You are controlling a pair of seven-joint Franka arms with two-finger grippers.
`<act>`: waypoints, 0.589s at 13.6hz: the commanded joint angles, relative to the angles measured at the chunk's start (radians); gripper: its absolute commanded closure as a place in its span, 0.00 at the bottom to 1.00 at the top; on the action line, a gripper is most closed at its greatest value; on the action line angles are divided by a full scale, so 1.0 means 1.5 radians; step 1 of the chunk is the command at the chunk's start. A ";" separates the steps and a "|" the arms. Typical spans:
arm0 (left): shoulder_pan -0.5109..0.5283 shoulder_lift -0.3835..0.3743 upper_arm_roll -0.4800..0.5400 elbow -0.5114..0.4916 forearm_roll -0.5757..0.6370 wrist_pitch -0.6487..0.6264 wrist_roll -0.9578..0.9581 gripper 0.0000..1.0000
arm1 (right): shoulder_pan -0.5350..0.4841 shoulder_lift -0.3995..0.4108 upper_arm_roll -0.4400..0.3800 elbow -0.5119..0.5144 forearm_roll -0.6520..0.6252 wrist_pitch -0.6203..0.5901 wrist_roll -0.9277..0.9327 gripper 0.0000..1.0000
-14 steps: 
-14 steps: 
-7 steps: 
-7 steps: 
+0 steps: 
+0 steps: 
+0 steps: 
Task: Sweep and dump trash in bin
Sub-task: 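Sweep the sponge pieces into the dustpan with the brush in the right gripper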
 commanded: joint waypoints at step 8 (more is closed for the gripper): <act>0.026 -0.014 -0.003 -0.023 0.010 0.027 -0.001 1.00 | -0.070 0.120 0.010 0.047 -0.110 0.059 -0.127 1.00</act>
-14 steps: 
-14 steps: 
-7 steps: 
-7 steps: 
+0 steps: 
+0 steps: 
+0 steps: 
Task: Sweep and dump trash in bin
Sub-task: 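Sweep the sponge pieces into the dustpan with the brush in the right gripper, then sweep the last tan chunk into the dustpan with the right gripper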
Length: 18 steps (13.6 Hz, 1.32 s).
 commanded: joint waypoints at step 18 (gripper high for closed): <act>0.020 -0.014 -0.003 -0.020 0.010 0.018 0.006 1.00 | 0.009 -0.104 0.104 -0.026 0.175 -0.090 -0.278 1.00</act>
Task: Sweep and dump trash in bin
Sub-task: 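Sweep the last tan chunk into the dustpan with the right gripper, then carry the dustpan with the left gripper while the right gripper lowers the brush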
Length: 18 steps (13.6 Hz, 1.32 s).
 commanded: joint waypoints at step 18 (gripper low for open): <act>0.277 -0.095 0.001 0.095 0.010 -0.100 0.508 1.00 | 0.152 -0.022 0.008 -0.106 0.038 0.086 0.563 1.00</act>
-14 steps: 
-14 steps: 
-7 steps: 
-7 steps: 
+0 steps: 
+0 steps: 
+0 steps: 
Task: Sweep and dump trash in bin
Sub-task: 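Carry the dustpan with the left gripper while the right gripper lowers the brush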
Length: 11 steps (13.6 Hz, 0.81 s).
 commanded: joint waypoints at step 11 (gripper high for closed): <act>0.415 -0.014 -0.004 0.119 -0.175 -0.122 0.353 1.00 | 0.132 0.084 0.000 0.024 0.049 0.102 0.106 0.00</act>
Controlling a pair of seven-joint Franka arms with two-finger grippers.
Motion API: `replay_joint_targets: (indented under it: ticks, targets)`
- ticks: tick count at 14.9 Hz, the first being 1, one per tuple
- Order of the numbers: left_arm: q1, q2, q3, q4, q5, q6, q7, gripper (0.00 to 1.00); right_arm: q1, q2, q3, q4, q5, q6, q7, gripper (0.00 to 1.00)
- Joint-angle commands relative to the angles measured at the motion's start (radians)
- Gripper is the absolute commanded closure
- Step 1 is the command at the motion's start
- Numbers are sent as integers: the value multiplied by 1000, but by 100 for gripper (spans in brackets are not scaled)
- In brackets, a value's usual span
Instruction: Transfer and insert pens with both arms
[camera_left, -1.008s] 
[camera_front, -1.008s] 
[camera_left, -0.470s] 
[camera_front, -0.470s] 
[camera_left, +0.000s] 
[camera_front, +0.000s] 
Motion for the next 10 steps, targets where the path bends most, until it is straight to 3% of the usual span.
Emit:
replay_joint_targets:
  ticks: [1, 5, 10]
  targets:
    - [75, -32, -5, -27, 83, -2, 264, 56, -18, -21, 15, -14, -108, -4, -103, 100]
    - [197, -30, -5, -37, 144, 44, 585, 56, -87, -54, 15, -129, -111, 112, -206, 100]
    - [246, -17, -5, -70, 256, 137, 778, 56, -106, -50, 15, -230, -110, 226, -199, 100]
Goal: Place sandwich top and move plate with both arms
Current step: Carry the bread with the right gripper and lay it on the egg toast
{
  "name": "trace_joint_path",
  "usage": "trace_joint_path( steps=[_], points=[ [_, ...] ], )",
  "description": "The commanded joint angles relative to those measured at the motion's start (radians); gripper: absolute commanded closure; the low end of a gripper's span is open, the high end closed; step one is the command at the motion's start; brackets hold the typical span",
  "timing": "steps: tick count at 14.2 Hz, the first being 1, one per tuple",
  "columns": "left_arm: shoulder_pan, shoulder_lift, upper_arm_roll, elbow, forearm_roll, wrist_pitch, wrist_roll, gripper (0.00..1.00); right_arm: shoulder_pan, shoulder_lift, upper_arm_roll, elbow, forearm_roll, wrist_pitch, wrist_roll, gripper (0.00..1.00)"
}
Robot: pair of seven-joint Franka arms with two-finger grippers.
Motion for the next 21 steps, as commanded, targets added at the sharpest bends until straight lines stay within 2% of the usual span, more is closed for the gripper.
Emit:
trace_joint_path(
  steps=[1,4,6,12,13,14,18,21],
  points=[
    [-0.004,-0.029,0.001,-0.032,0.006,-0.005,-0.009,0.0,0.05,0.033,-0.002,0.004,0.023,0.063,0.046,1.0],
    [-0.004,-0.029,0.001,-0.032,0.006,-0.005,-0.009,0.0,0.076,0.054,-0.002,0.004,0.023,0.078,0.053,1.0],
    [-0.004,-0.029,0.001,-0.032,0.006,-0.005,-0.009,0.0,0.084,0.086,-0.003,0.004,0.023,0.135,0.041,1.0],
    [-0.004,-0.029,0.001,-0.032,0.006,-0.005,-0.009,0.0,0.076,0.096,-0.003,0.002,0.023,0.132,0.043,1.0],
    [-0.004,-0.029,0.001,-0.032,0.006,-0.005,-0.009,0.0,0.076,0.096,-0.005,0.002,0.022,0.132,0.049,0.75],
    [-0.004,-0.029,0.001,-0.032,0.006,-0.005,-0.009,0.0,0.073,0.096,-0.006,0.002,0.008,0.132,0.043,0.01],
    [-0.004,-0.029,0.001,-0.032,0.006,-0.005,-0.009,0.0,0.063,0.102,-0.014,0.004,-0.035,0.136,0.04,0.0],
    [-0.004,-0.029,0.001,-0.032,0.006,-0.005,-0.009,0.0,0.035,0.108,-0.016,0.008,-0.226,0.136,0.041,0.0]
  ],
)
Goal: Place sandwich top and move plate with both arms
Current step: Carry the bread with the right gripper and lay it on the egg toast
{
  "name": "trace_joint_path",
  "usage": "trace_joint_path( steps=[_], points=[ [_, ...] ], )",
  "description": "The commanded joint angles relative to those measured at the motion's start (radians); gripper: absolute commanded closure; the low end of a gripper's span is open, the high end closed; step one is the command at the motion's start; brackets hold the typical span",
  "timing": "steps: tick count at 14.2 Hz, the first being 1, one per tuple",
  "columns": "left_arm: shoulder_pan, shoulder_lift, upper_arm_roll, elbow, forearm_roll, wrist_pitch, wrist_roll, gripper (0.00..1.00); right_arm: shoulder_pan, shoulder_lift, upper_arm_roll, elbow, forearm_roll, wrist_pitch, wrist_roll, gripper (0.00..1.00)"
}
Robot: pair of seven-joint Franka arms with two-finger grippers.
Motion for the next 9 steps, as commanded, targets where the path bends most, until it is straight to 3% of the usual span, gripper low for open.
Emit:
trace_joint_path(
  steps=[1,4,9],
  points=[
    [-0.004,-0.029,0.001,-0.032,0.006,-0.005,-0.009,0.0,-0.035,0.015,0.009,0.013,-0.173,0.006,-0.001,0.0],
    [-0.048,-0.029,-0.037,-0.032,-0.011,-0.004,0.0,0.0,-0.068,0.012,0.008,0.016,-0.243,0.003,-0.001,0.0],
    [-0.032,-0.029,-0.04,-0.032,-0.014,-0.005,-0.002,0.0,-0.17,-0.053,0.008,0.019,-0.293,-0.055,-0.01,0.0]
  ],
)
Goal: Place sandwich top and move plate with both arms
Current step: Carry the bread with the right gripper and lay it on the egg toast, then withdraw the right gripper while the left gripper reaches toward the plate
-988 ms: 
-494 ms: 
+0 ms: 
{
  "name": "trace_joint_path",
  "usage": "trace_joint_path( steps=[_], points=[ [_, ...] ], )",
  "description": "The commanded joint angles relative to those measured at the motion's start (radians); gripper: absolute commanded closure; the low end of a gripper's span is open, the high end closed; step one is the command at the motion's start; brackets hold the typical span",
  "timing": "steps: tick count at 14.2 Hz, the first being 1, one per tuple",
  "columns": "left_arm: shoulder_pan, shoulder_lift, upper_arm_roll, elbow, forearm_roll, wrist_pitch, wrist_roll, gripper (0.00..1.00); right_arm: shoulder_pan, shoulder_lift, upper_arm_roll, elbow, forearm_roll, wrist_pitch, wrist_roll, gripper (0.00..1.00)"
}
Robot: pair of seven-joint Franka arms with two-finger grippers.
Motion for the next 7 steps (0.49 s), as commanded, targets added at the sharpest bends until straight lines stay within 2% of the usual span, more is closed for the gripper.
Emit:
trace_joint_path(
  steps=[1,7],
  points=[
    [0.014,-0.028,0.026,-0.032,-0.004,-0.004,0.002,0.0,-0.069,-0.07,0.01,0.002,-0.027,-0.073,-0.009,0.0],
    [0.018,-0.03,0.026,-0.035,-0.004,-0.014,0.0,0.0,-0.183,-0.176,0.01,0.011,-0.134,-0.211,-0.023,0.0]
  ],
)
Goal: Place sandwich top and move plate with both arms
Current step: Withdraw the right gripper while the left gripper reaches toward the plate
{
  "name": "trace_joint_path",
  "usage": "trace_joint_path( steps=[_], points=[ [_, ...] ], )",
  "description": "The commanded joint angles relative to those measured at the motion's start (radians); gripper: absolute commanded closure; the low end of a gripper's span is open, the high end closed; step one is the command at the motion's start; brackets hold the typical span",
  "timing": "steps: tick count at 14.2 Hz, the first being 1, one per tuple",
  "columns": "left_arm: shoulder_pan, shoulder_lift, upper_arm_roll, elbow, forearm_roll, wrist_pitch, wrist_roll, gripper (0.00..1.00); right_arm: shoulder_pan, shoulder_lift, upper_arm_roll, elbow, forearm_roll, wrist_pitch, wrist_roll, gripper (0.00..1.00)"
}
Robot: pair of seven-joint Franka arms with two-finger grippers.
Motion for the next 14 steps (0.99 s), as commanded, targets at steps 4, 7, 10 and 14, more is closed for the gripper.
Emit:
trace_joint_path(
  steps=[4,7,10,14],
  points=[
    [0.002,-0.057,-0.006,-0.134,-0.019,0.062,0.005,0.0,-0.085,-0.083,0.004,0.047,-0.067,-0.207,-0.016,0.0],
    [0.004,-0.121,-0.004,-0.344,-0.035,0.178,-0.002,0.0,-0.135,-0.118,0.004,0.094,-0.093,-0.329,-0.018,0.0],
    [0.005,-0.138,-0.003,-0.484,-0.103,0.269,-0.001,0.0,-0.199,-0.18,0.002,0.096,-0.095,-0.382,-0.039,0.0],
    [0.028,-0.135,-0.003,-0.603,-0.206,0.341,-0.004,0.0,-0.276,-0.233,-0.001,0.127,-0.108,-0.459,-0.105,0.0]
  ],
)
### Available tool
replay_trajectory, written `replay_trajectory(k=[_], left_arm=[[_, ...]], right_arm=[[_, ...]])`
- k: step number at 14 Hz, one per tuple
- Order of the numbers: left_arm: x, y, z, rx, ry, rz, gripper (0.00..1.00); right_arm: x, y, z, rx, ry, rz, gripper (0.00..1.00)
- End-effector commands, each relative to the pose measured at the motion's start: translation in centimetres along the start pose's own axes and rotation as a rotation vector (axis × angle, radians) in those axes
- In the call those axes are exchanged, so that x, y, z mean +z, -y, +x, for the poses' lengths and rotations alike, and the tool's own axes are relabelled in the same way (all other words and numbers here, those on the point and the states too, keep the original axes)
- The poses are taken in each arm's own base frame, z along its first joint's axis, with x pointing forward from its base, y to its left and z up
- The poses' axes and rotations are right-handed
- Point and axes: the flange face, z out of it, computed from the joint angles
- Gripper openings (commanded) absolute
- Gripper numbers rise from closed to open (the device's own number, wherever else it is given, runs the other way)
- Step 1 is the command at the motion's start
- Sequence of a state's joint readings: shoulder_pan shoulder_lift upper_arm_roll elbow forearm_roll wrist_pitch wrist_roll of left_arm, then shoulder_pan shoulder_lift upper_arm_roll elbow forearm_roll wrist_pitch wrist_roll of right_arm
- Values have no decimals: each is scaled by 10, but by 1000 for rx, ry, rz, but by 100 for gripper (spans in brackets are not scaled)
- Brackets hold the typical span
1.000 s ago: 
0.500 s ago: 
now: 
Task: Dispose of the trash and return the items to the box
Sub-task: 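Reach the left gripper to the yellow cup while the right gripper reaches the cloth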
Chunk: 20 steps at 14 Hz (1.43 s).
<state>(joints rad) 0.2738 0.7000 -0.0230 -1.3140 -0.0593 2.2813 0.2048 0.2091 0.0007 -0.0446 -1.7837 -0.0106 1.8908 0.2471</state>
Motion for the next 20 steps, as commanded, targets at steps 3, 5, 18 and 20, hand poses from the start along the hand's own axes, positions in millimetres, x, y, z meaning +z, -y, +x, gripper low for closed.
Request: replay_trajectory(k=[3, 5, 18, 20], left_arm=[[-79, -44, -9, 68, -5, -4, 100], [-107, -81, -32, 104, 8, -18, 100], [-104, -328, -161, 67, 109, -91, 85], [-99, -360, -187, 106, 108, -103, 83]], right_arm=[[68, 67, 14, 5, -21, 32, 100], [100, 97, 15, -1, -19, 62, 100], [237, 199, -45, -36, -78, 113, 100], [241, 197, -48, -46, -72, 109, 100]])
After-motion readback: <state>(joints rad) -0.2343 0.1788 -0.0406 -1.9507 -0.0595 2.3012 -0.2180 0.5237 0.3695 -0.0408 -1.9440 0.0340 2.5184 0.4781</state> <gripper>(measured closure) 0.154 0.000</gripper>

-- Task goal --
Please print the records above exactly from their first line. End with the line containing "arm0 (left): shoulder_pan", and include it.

-- Solution below --
You are controlling a pair of seven-joint Franka arms with two-finger grippers.
`<act>`: waypoints, 0.589s at 13.6hz: the commanded joint angles, relative to the angles measured at the chunk's start (radians); gripper: its absolute commanded closure as a place in its span, 0.00 at the bottom to 1.00 at the top; on the action line, a gripper is most closed at its greatest value; on the action line angles are divided by a full scale, so 1.0 means 1.5 radians; step 1 of the chunk is the command at the chunk's start. A ";" separates the steps and a "|" the arms. Typical spans:
arm0 (left): shoulder_pan -0.5109..0.5283 shoulder_lift -0.3835..0.3743 upper_arm_roll -0.4800..0.5400 elbow -0.5114..0.4916 forearm_roll -0.5757..0.6370 wrist_pitch -0.6487..0.6264 wrist_roll -0.9578..0.9581 gripper 0.0000..1.0000

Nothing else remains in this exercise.